Das EWU-Mitglied Armenien hat den größten Transformationssprung des BTI 2020 geschafft, der EU-Assoziationspartner Moldau hingegen machte erst nach dem Untersuchungszeitraum Anstalten, sich von der vollständigen Vereinnahmung des Staates durch einen Oligarchen freizumachen. Die Fälle zeigen: Die politisch aufgeladene Zweiteilung der Region verliert immer mehr an Wirkungsmacht.

Höhere Rohstoffpreise, gestiegene Wachstumsraten und ein stabilisierter Markt für Arbeitsmigranten verschaffen Eurasien nach Jahren der Krise etwas Luft zum Atmen. Doch in kaum einer Volkwirtschaft gelingen strukturpolitische Weichenstellungen. Das prominenteste Beispiel ist Russland, wo sich große Pläne in den Herrschaftsstrukturen und dem Dickicht der Interessen verfangen.

Die Regierungsleistungen in Eurasien zeigten zuletzt ein heterogenes Bild. Doch egal von welchem Ausgangsniveau oder mit viel Ernsthaftigkeit die politische Führung ihre Projekte vorantreibt: Kernprobleme wie die systemisch bedingte Korruption oder eine schwache institutionelle Infrastruktur lassen sich nur mühsam bekämpfen.

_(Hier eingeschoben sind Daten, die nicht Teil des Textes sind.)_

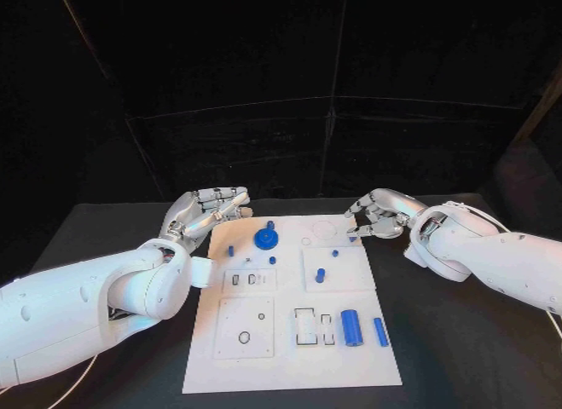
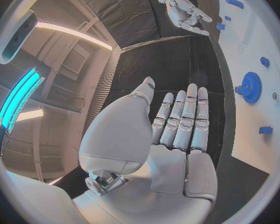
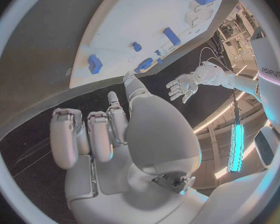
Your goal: Assemble the parts on the task board
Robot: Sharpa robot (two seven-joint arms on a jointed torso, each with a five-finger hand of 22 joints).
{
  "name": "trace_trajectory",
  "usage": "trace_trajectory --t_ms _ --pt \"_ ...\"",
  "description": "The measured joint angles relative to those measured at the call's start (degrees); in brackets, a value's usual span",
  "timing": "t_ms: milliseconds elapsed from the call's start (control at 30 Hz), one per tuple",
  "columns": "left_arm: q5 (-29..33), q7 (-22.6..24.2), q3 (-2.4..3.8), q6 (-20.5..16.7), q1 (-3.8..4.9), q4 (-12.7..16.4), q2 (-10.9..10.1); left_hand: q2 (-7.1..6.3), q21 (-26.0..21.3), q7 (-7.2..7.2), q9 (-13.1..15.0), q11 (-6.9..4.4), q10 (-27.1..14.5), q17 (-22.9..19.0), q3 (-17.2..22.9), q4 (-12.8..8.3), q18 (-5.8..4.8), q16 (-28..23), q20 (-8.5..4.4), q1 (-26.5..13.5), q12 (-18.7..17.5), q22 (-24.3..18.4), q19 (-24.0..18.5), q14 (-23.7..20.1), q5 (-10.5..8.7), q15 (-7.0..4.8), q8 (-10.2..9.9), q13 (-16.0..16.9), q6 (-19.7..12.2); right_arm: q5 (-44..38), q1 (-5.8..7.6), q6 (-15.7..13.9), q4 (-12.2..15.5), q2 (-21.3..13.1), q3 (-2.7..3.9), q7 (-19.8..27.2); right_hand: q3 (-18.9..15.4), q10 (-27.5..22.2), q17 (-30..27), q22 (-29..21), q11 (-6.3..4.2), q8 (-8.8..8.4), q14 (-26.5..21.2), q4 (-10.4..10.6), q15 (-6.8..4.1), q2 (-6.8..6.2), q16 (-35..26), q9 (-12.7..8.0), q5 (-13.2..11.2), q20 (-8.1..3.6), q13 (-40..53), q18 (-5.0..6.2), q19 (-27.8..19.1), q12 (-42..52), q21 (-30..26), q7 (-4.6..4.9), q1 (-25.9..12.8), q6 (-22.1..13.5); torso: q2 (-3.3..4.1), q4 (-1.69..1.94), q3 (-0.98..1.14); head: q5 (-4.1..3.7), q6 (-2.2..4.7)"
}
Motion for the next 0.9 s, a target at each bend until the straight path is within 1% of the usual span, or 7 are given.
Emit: trace_trajectory --t_ms 33,167,267,367,500,767,900 --pt "0.0 0.0 0.00 0.0 0.00 -0.1 0.1 0.00 0.0 0.00 0.0 0.00 0.0 0.0 0.0 0.0 0.00 0.0 0.00 0.0 0.0 0.0 0.0 0.0 0.00 0.00 0.0 0.0 0.0 0.2 0.00 0.2 -0.4 0.0 0.00 0.3 0.0 0.0 0.0 0.0 0.00 0.00 0.0 -0.2 0.00 -0.20 0.0 0.0 0.2 0.00 0.0 0.01 0.0 -0.1 0.0 0.00 0.2 0.0 0.01 -0.01 0.01 -0.03 0.00" --pt "0.0 0.0 -0.01 0.1 -0.03 -0.4 0.4 0.00 0.0 0.00 0.0 0.00 0.0 0.0 0.0 0.0 0.00 0.0 0.00 0.0 0.0 0.0 0.0 0.0 0.00 0.00 0.0 0.0 0.0 0.4 0.00 1.1 -1.7 0.1 -0.01 1.4 0.0 -0.2 0.0 0.0 0.21 0.00 0.0 -0.3 0.00 0.17 0.0 0.0 0.2 0.00 0.0 0.01 0.0 -0.1 0.0 0.00 0.6 0.0 0.03 -0.02 0.02 -0.25 -0.22" --pt "0.0 0.0 -0.01 0.2 -0.06 -0.7 0.6 0.00 0.0 0.00 0.0 0.00 0.0 0.0 0.0 0.0 0.00 0.0 0.00 0.0 0.0 0.0 0.0 0.0 0.00 0.00 0.0 0.0 0.0 0.1 0.00 2.0 -2.6 0.4 -0.01 1.8 -0.1 -0.4 0.0 0.0 -0.01 -0.23 0.0 -0.8 0.00 -0.13 0.0 0.0 0.5 0.00 0.0 0.01 0.0 -0.3 -0.2 0.00 0.9 0.0 0.08 -0.02 0.02 -0.37 -0.45" --pt "0.0 0.0 -0.02 0.2 -0.10 -0.9 0.7 0.00 0.0 0.00 0.0 0.00 0.0 0.0 0.0 0.0 0.00 0.0 0.00 0.0 0.0 0.0 0.0 0.0 0.00 0.00 0.0 0.0 0.0 -0.5 -0.02 2.7 -3.4 0.8 -0.01 1.9 -0.2 -0.6 0.0 0.0 0.20 -0.52 0.0 -0.9 0.00 0.11 0.0 0.0 0.5 0.20 0.0 0.00 -0.2 -0.5 -0.2 -0.18 1.1 -0.2 0.10 -0.02 0.03 -0.38 -0.60" --pt "0.0 -0.1 -0.02 0.2 -0.12 -1.1 0.8 0.00 0.0 0.00 0.0 0.00 0.0 0.0 0.0 0.0 0.00 0.0 0.00 0.0 0.0 0.0 0.0 0.0 0.00 0.00 0.0 0.0 0.0 -1.3 -0.05 3.5 -4.5 1.3 -0.02 2.0 -0.4 -0.6 0.0 0.0 0.20 -0.51 0.0 -1.0 0.00 0.11 0.0 -0.1 0.7 0.20 0.0 0.00 -0.2 -0.5 -0.2 0.03 1.1 -0.4 0.12 -0.01 0.03 -0.35 -0.71" --pt "0.0 -0.1 -0.02 0.3 -0.18 -1.3 0.9 0.00 0.0 0.00 0.0 0.00 0.0 0.0 0.0 0.0 0.00 0.0 0.00 0.0 0.0 -0.1 0.0 0.0 0.00 0.00 0.0 0.0 0.0 -2.3 -0.06 4.5 -5.7 2.1 -0.02 1.8 -0.4 -0.6 0.0 0.0 0.20 -0.51 0.0 -1.0 0.00 0.11 0.0 -0.1 0.8 0.20 0.0 0.01 -0.2 -0.5 -0.2 0.03 1.1 -0.4 0.10 0.12 -0.02 -0.34 -0.92" --pt "0.0 -0.1 -0.02 0.3 -0.21 -1.3 0.9 0.00 0.0 0.00 0.0 0.00 0.0 0.0 0.0 0.0 0.00 0.0 0.00 0.0 0.0 -0.1 0.0 0.0 0.00 0.00 0.0 0.0 0.0 -2.7 -0.07 5.1 -6.2 2.4 -0.02 1.7 -0.4 -0.6 0.0 0.0 0.20 -0.51 0.0 -1.0 0.00 0.48 0.0 -0.1 0.8 0.20 0.0 0.00 -0.2 -0.5 -0.2 0.03 1.5 -0.4 0.09 0.12 -0.03 -0.25 -0.97"
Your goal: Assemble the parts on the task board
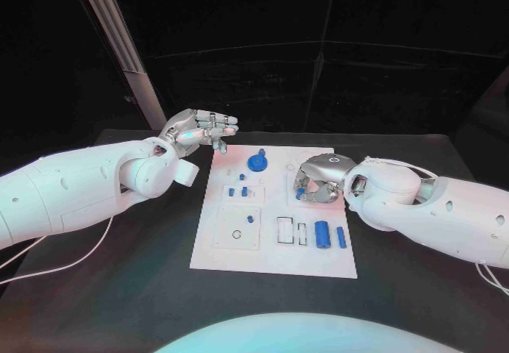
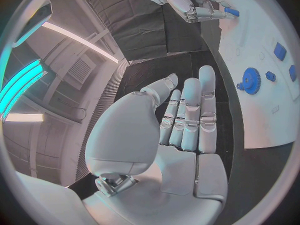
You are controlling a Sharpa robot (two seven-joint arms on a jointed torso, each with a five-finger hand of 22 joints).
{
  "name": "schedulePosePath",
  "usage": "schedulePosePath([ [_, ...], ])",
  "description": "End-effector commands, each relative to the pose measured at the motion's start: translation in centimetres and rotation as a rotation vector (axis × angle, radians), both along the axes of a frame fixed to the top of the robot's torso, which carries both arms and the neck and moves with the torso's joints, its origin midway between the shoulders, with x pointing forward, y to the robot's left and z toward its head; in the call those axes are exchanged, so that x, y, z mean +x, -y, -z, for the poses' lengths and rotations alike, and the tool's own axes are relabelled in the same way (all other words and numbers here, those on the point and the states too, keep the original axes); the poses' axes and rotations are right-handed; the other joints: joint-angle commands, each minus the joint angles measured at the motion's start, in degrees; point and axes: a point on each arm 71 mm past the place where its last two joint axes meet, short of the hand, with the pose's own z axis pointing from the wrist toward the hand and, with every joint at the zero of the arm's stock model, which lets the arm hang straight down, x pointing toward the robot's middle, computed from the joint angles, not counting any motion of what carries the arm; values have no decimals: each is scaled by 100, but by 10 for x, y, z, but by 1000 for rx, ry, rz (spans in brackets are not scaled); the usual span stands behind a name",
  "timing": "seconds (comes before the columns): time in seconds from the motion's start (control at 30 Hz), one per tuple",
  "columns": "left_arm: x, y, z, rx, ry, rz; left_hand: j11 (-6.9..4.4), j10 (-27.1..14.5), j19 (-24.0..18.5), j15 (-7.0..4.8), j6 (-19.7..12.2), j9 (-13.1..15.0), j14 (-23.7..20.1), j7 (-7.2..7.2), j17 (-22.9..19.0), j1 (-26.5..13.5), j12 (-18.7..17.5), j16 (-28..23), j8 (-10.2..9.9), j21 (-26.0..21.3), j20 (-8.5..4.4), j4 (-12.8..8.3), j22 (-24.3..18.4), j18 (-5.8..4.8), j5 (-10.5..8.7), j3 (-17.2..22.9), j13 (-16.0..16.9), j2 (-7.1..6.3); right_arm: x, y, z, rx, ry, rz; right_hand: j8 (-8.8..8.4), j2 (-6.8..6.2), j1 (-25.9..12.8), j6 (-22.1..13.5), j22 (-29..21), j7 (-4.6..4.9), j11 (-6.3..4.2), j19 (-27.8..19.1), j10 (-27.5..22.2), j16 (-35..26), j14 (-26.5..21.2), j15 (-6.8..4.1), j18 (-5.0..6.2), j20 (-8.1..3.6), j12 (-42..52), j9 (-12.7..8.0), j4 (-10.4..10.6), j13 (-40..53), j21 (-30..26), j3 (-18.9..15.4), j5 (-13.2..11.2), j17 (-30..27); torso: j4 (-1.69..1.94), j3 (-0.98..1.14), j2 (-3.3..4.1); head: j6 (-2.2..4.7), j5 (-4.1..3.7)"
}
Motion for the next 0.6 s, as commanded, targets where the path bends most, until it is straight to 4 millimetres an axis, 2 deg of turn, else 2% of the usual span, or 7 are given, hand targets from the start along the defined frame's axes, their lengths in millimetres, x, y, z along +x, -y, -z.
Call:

Das postsowjetische Eurasien ist vielfältiger geworden, und diese wachsende Vielfalt stellt die etablierten Gruppierungen zunehmend in Frage: sei es die ordnungspolitische Zweiteilung der Region mit den Gravitationszentren Europäische Union auf der einen und Eurasische Wirtschaftsunion auf der anderen Seite, sei es die Unterscheidung zwischen den rohstoffreichen Rentenökonomien und dem rohstoffarmen Rest. Die „Samtene Revolution“ im EWU-Mitgliedsland Armenien, der klassische Fall eines von Moskau seit der Orangen Revolution in der Ukraine 2004 geschmähten Regimewechsels, höhlte diese Gegenüberstellung ebenso weiter aus wie die Staatsvereinnahmung beim EU-Assoziationspartner Moldau, die nach Brüsseler Lesart eigentlich den dysfunktionalen Herrschaftsordnungen im russischen Orbit vorbehalten gewesen wäre. Beide Fälle haben nicht nur das herkömmliche Konfrontationsmuster relativiert, sondern ganz praktisch auch das Konfliktverhalten beider Seiten beeinflusst. Armenien und Moldau könnten somit aus unterschiedlicher Richtung einen Brückenschlag ermöglichen.